Introducing YippieMove '09. Easy email transfers. Now open for all destinations.

Introduction
No way! That’s impossible.” Well, actually it’s not. Using Open Source technology, it’s actually possible to create a competitive IT infrastructure at very low costs. Not only does Open Source software enable you to create more customized solutions to better fit your needs, but it also means that you can spend your budget on hardware – not software.

Last month I was asked by a company to figure out how to ‘modernize‘ their IT infrastructure with a minimal (almost non-existing) budget. After plenty of thinking and research, I came to realize that the only way to do this was to use some kind of thin-client solution. The solution that I found to fit my needs the best was Linux Terminal Server Project (LTSP). LTSP utilizes network boot (we will use PXE) to boot the clients directly from the server. Therefore, we can use obsolete clients without hard drives (to reduce the noise) as thin clients. The only thing we need on all the clients is a fast network adapter with PXE-support.

Some of the widest adoption of LTSP has been within K12 the education field. Since many educational institutions are working with very tight budgets, LTSP has a strong advantage. It is a way to save costs without having to compromise too much on usability. Edubuntu is a Linux distribution that targets educational institution. What makes Edubuntu very interesting is that it comes out-of-box with LTSP support, which enables system administrators with limited knowledge of Linux to get a thin-client setup running with little effort. Since Edubuntu is closely related to the regular Ubuntu, it’s not very hard to get Ubuntu up and running as an LTSP server.

Infrastructure

This layout is quite typical for a LTSP setup. You might also want to add a couple of network printers.

The Hardware
With a very limited budget, I realized that a thin-client solution would be the most realistic approach. As the name implies, the clients are thin and most of the load will be on the server. Therefore we will spend most of the money on a solid server. After a good amount of research to find a cheap, yet powerful and expandable server, I found the HP ProLiant ML115. The server comes with a 64 bit 2.2GHz Dual Core AMD Opteron CPU, which will serve our needs well. However, it only comes with 512Mb of RAM, which is insufficient for the number of users we intend to have. Therefore we’ll need to purchase some additional RAM. The RAM consumption estimates varies across different LTSP projects, ranging from 256Mb + 32Mb per client to 1024Mb + 64Mb per client. However, since I’d rather be on the safe side, I’d recommend that you purchase another 2Gb of RAM (total 2.5Gb) and put in the server (1024Mb + 150Mb per client).

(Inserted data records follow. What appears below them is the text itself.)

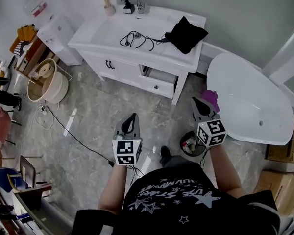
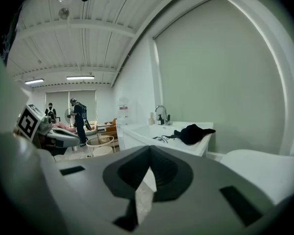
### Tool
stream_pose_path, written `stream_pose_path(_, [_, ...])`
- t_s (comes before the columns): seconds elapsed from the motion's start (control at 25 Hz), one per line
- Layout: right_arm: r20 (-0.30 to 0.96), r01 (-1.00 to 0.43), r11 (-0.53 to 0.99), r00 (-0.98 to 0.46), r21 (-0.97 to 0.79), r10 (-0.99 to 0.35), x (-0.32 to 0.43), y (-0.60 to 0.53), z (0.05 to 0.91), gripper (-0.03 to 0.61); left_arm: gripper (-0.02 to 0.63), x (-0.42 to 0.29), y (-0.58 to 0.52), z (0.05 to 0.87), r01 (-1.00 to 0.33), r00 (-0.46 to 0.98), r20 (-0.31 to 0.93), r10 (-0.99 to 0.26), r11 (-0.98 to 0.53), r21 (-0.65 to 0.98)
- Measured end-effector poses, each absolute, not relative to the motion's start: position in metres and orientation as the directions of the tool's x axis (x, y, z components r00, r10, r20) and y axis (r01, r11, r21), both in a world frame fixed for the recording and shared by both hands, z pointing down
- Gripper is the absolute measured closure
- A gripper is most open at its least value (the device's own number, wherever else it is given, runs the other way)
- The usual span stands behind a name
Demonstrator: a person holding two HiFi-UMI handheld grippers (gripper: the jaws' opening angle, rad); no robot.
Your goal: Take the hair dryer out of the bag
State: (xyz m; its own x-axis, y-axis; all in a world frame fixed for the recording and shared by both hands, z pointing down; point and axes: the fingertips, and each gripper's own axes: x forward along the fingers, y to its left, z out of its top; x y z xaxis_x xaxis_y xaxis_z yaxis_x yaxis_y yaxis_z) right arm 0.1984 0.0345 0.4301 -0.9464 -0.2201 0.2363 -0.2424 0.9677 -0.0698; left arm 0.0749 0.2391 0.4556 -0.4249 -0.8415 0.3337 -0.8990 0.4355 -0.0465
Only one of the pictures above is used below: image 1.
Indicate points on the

The next thing we need to add is a Gigabit switch to reduce the possibility of having the network as a possible bottleneck (note that I’m not sure if a 10/100 Mbit network would actually create a bottleneck in this setup, but I rather be safe than sorry). Since Gigabit is cheap today, going Gigabit all the way seems like a reasonable move. Therefore, I’ve budgeted for 10 Gigabit network adapters (with PXE support) and a 16 ports Gigabit switch (the HP server comes with Gigabit network adapter).

Now we need somewhere to store the users’ data with high security and performance. Since we’re on a limited budget, we will use a software RAID solution rather than a high-end hardware RAID solution. A RAID-5 setup on three SATA disks using Linux’s software RAID is probably the cheapest and most reliable for the price. This will allow us to increase performance while we also gain protection against loss of any one drive without loss of any data. Moreover, we also use a separate OS disk to reduce the I/O load.

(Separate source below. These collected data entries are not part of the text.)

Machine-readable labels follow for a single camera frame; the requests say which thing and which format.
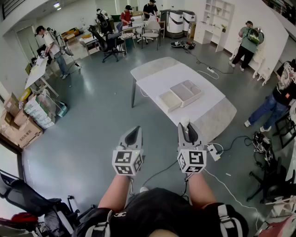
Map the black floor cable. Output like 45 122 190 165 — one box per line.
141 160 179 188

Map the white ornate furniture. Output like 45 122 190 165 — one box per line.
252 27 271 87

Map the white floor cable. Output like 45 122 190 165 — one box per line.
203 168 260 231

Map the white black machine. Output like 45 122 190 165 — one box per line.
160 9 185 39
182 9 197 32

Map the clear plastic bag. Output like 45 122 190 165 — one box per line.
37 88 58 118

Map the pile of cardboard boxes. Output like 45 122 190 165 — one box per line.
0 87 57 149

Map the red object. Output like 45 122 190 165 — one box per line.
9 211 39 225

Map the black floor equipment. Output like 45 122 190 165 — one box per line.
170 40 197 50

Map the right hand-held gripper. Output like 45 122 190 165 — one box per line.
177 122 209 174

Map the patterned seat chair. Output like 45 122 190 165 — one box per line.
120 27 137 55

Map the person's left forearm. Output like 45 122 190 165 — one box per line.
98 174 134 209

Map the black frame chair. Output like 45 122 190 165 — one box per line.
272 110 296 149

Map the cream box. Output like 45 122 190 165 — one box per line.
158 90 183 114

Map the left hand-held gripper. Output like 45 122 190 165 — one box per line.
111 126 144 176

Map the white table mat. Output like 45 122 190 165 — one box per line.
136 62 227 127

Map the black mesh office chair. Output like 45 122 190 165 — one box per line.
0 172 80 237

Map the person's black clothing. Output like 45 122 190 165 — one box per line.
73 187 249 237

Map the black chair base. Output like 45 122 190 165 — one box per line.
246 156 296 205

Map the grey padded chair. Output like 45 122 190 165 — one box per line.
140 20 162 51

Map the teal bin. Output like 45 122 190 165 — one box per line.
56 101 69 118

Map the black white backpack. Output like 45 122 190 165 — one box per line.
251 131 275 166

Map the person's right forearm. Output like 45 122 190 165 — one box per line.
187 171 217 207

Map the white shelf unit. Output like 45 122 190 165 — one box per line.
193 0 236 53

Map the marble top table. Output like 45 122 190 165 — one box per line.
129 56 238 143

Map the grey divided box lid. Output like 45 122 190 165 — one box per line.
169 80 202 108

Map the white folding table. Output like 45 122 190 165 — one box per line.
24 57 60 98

Because everything is both stored and running on the server, it’s crucial that we protect the equipment from power failures and spikes (the server by itself is a single point of failure). Therefore I’ve added an UPS to the budget (1100 VA) that will not only protect our hardware but also reduce server downtime.

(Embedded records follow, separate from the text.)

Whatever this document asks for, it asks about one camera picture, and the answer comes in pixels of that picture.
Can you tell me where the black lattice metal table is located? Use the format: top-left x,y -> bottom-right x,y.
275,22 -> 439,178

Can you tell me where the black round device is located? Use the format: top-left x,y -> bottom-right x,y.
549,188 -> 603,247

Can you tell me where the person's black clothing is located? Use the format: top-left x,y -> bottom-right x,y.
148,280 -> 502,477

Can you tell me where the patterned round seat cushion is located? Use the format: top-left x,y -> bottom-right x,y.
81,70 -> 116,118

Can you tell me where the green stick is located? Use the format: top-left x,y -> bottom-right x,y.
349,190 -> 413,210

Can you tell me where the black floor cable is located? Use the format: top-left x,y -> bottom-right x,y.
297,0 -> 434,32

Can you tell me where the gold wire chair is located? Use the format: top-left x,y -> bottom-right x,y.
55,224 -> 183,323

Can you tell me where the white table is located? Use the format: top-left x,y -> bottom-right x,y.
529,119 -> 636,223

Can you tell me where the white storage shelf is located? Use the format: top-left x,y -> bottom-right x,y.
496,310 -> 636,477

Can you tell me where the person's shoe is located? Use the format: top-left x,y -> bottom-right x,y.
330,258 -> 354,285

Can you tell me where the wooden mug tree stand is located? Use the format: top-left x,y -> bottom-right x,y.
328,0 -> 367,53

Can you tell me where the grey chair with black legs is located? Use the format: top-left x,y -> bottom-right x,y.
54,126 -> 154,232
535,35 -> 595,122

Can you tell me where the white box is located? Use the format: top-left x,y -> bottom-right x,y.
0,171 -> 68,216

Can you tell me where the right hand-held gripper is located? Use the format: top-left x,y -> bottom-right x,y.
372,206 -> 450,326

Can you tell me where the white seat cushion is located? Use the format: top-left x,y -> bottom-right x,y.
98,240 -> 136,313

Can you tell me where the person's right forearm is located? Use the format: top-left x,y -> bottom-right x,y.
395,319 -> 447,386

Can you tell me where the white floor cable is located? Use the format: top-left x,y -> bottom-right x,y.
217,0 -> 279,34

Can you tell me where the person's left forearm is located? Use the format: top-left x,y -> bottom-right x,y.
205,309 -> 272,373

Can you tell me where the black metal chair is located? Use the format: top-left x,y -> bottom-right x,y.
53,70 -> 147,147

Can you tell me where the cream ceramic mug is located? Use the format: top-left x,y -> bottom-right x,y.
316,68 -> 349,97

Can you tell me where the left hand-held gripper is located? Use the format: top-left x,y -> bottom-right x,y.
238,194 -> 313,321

The last thing we need to add is the clients. It’s quite likely that you have a many retired PCs (preferably P2>). If not, you’re likely to find a many of these computers for sale (or for free) in your local classified adds section. If Craigslist is available where you live, this is a great source to find this kind of hardware. Even though many of you will get these computers for free, I’ve budgeted $50 per client.

Budget

Here’s the complete budget for the project. As you can see, the total is just below $3,000

The Software
I’ve divided this section into two parts: Server and Desktop. Although all software will be running on the server, the users will only see the software on the Desktop side, which is why I have separated them.

Server
As already touched upon, the server will be running Linux. To be more precise, I’ve decided to use Ubuntu Server 6.06.1 LTS Server (64-bit). The reason why I didn’t chose to use the most recent version (7.04) is to minimize the administrative effort. Since 6.06 is the Long Time Support (LTS) version, the Ubuntu team will supply this version with security patches and updates for a longer period than the 7.04 release (6.06 LTS Server will be supported until 2011).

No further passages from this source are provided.